**Source data:**

☆ ☆ ☆ ☆ ☆

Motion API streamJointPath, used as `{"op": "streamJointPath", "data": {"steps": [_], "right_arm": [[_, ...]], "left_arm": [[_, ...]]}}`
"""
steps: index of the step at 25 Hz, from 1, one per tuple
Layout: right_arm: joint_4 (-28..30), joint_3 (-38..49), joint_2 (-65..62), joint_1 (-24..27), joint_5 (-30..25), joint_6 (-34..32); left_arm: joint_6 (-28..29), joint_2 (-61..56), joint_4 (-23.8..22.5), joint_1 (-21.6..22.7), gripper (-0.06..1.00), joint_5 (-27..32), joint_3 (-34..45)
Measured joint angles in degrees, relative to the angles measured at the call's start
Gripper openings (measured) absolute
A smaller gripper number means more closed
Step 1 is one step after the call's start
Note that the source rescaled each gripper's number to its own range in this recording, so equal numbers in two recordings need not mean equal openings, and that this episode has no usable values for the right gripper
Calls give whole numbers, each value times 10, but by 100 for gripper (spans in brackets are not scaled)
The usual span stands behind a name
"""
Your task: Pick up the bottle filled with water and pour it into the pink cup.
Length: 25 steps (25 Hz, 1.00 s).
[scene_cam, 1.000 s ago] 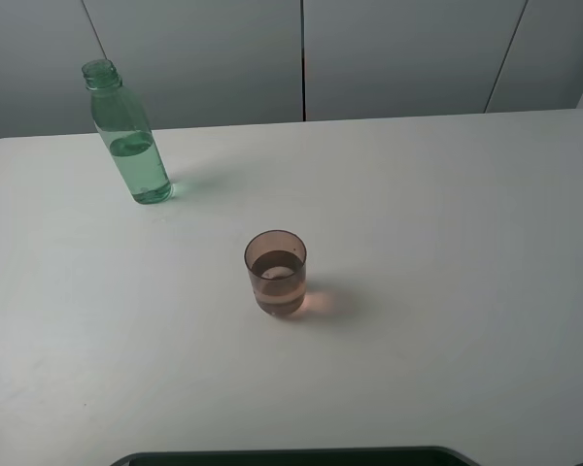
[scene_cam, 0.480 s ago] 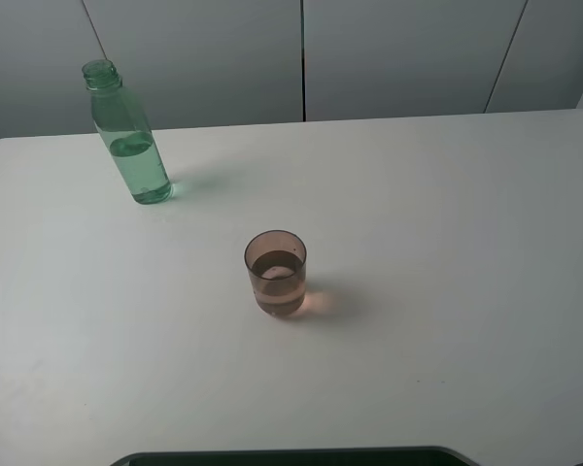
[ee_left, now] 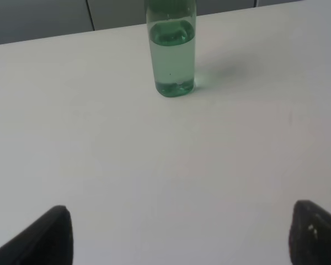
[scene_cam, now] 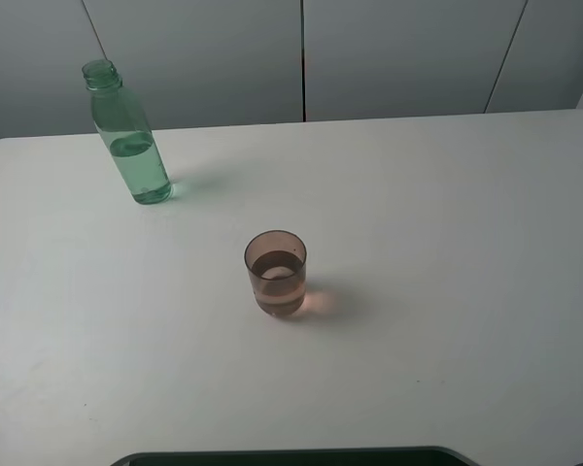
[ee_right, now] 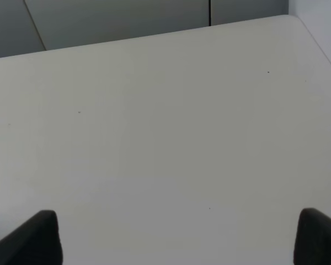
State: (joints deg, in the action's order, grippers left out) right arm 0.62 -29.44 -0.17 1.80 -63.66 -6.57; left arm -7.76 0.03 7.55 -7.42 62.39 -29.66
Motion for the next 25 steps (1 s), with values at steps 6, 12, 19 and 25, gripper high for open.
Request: {"op": "streamJointPath", "data": {"steps": [6, 12, 19, 25], "right_arm": [[0, 0, 0, 0, 0, 0], [0, 0, 0, 0, 0, 0], [0, 0, 0, 0, 0, 0], [0, 0, 0, 0, 0, 0]], "left_arm": [[0, 0, 0, 0, 100, 0, 0], [1, 0, 0, 0, 100, 0, 0], [1, 0, -1, 0, 100, 0, 0], [1, 0, -1, 0, 100, 0, 0]]}}
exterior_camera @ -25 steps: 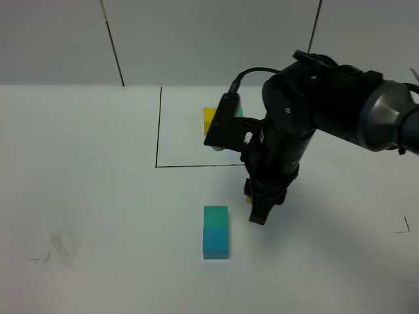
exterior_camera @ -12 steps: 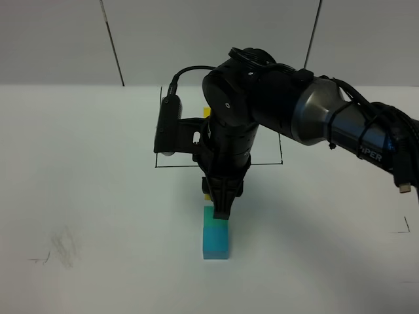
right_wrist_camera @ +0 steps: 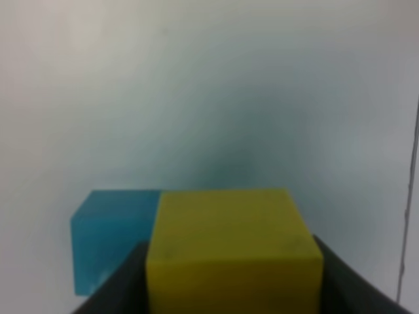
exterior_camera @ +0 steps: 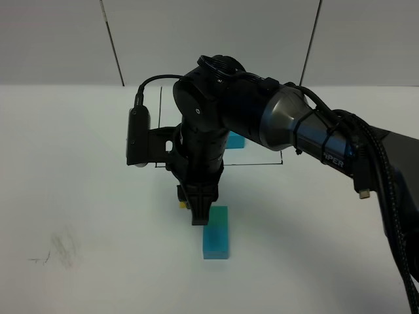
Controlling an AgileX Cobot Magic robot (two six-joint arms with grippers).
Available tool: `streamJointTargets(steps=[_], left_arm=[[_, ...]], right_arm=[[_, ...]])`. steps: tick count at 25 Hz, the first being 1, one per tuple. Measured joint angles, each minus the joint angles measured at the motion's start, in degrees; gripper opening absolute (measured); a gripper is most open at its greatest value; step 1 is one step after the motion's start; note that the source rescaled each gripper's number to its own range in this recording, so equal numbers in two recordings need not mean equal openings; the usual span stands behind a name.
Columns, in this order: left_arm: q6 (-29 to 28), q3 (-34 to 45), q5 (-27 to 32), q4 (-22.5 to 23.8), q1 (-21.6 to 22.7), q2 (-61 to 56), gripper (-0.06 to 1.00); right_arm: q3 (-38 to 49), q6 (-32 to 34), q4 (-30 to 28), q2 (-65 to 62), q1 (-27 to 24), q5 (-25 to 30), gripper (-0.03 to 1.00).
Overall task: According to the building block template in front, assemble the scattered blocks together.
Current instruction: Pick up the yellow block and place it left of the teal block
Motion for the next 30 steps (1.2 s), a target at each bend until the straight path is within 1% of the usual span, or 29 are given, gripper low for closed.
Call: streamJointTargets(steps=[4, 10, 15, 25, 30], left_arm=[[0.0, 0.0, 0.0, 0.0, 0.0, 0.0, 0.29], [0.0, 0.0, 0.0, 0.0, 0.0, 0.0, 0.29], [0.0, 0.0, 0.0, 0.0, 0.0, 0.0, 0.29], [0.0, 0.0, 0.0, 0.0, 0.0, 0.0, 0.29], [0.0, 0.0, 0.0, 0.0, 0.0, 0.0, 0.29]], right_arm=[[-1.4, -0.9, 2.0, 1.4, 0.1, -0.1, 0.23], [-1.7, -1.1, 2.1, 1.7, 0.2, -1.6, 0.23], [-1.7, 0.1, 2.1, 4.3, 0.2, -1.7, 0.23], [-1.7, 0.4, 2.1, 7.0, 0.5, -4.0, 0.23], [-1.7, 0.5, 2.2, 8.3, 0.6, -4.3, 0.23]])
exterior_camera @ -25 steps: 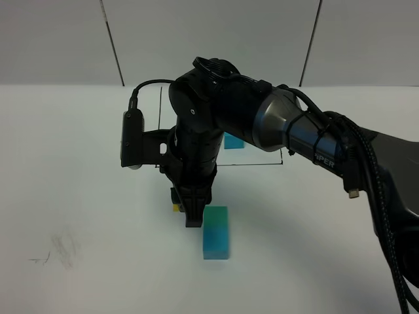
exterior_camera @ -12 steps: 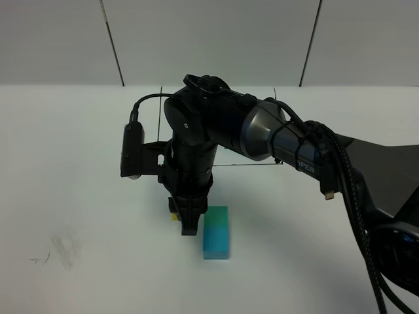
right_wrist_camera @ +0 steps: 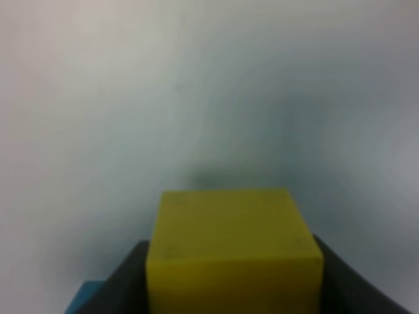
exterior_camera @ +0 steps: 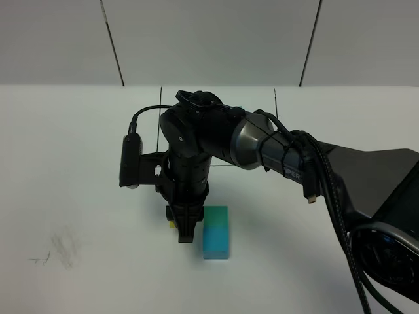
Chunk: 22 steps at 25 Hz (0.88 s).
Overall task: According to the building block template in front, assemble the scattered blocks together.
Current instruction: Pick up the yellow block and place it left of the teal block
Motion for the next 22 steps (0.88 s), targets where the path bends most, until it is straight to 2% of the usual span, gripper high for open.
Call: streamJointTargets(steps=[22], left_arm=[[0.0, 0.0, 0.0, 0.0, 0.0, 0.0, 0.28]], right_arm=[[0.0, 2.7, -1.5, 2.2, 0.0, 0.2, 0.23]])
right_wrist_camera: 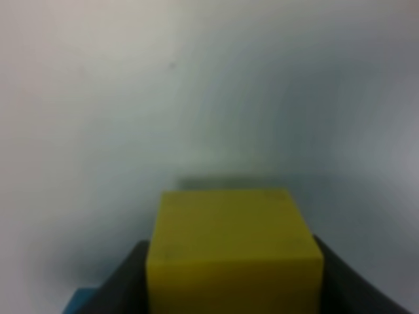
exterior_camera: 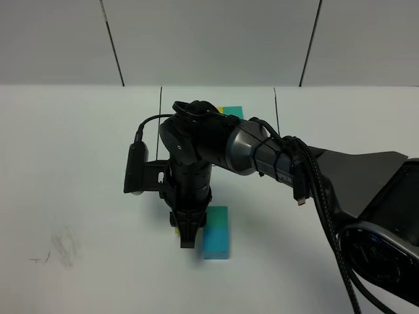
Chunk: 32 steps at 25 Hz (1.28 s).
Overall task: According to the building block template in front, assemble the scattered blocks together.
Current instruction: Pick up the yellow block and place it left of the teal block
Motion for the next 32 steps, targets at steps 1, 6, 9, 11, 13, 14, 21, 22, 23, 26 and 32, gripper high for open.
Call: streamJointTargets(steps=[1, 6, 9, 11, 13, 14, 21, 22, 23, 26, 32], left_arm=[[0.0, 0.0, 0.0, 0.0, 0.0, 0.0, 0.28], [-0.1, 0.0, 0.0, 0.0, 0.0, 0.0, 0.28], [-0.1, 0.0, 0.0, 0.0, 0.0, 0.0, 0.28], [-0.1, 0.0, 0.0, 0.0, 0.0, 0.0, 0.28], [-0.1, 0.0, 0.0, 0.0, 0.0, 0.0, 0.28], [-0.1, 0.0, 0.0, 0.0, 0.0, 0.0, 0.28], [-0.1, 0.0, 0.0, 0.0, 0.0, 0.0, 0.28], [-0.1, 0.0, 0.0, 0.0, 0.0, 0.0, 0.28], [-0.1, 0.0, 0.0, 0.0, 0.0, 0.0, 0.28], [-0.1, 0.0, 0.0, 0.0, 0.0, 0.0, 0.28], [-0.1, 0.0, 0.0, 0.0, 0.0, 0.0, 0.28]], right_arm=[[0.0, 0.0, 0.0, 0.1, 0.0, 0.2, 0.23], [0.0, 0.0, -0.1, 1.2, 0.0, 1.3, 0.23], [0.0, 0.0, -0.2, 1.6, 0.0, 1.3, 0.23], [0.0, 0.0, -0.2, 1.6, 0.0, 1.3, 0.23], [0.0, 0.1, -0.4, 1.6, 0.0, 1.3, 0.23], [0.0, 0.1, -0.8, 1.6, 0.0, 1.2, 0.23], [0.0, -0.1, -1.8, 1.7, -0.1, 0.8, 0.23], [0.0, -0.3, -1.8, 1.8, -0.2, 0.8, 0.23], [0.0, -0.5, -1.8, 2.0, -0.4, 0.8, 0.23], [0.0, -1.1, -1.8, 2.3, -0.5, 0.8, 0.23], [-0.4, -2.1, -1.7, 2.7, -0.5, 1.0, 0.23]])
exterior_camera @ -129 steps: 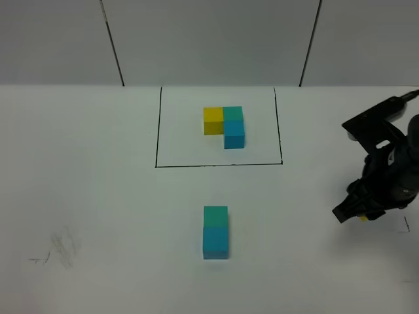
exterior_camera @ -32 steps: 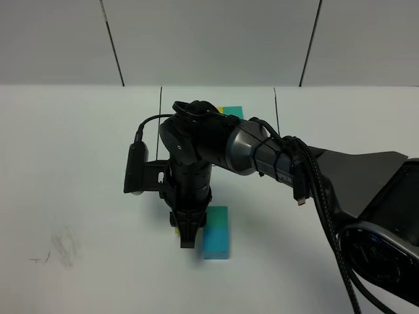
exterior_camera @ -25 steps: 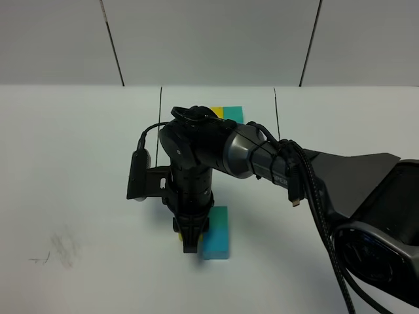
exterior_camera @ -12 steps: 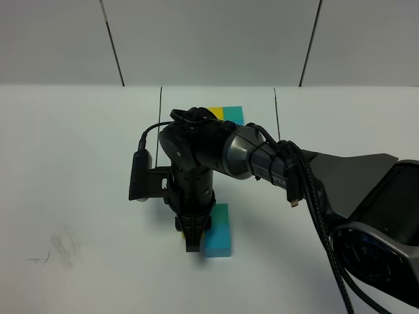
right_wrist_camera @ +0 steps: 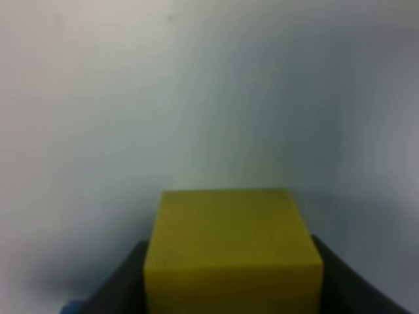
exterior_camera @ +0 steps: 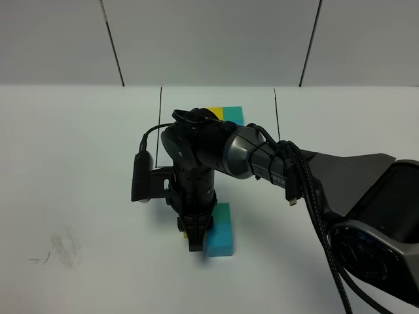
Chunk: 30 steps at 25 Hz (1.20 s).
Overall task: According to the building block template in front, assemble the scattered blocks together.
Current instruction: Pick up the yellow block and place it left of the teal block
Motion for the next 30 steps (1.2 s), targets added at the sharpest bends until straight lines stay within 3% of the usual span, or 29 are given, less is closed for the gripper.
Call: streamJointTargets(steps=[30], left_arm=[[0.0, 0.0, 0.0, 0.0, 0.0, 0.0, 0.28]], right_arm=[[-0.2, 0.9, 0.1, -0.1, 0.0, 0.1, 0.23]])
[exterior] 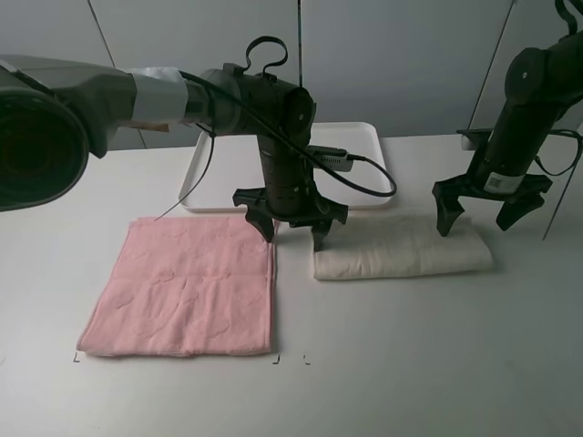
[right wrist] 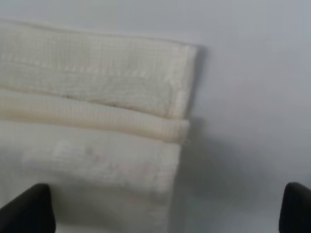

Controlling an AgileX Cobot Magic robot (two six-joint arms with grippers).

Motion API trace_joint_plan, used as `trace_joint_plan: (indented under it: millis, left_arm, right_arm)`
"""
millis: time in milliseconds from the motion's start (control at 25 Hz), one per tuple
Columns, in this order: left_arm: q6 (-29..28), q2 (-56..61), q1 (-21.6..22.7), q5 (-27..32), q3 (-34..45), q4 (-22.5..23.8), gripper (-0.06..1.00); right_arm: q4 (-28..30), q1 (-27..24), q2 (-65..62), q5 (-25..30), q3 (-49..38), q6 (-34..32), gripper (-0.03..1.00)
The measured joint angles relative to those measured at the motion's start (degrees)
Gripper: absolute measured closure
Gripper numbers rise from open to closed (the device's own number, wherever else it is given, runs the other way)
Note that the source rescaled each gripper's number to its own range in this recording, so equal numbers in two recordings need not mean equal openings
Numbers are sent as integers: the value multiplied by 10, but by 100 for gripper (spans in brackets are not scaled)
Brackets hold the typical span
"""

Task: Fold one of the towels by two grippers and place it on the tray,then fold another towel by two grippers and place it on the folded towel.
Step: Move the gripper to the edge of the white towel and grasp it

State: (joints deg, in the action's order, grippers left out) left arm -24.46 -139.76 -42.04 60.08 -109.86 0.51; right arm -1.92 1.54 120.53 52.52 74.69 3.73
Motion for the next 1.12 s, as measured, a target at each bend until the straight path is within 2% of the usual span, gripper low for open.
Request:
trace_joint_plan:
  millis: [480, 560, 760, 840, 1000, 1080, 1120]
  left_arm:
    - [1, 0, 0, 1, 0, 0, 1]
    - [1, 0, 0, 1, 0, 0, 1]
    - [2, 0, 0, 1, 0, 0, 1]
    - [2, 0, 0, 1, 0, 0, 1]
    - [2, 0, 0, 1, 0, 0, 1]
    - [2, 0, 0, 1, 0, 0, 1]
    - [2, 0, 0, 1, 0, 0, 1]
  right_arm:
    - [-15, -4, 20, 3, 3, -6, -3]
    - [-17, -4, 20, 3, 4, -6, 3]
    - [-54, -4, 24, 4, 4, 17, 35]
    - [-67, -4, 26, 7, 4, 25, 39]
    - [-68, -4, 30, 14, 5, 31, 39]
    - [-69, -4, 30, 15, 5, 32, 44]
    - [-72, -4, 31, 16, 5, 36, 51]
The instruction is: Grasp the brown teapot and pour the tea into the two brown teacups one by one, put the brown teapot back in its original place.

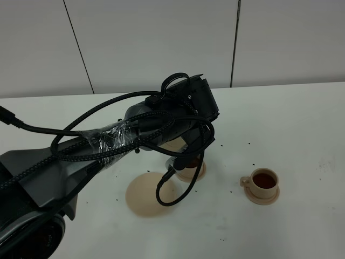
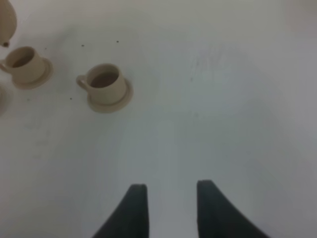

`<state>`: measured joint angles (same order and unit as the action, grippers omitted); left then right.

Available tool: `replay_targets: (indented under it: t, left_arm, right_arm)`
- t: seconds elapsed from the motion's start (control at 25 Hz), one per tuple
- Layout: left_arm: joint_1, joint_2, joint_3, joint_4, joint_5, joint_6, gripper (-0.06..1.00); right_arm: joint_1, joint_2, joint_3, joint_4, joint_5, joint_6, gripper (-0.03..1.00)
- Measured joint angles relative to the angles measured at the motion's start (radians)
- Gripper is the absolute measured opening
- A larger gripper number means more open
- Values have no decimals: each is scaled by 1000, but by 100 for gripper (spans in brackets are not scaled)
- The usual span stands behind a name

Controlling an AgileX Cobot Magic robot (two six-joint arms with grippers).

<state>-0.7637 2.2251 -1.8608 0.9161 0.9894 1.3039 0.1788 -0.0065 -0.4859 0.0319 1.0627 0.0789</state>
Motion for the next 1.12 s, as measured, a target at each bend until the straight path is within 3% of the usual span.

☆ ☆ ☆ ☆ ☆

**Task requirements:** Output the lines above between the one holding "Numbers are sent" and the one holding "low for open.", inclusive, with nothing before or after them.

**Expected output:**
Numbers are sent as integers: the value multiplied by 10, but by 100 for gripper (spans in brackets are not scaled)
Brackets hold the typical span
"""

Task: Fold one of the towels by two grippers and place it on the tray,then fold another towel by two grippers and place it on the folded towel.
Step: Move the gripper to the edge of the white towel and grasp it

State: (joints deg, in the action's order, grippers left out) left arm -24.46 -139.76 -42.04 60.08 -109.86 0.51; right arm -1.92 1.54 120.53 52.52 74.69 3.73
Motion for the next 1.12 s, as measured, a target at each bend until the straight path is within 2% of the usual span, gripper low for open.

There is no more output for this exercise.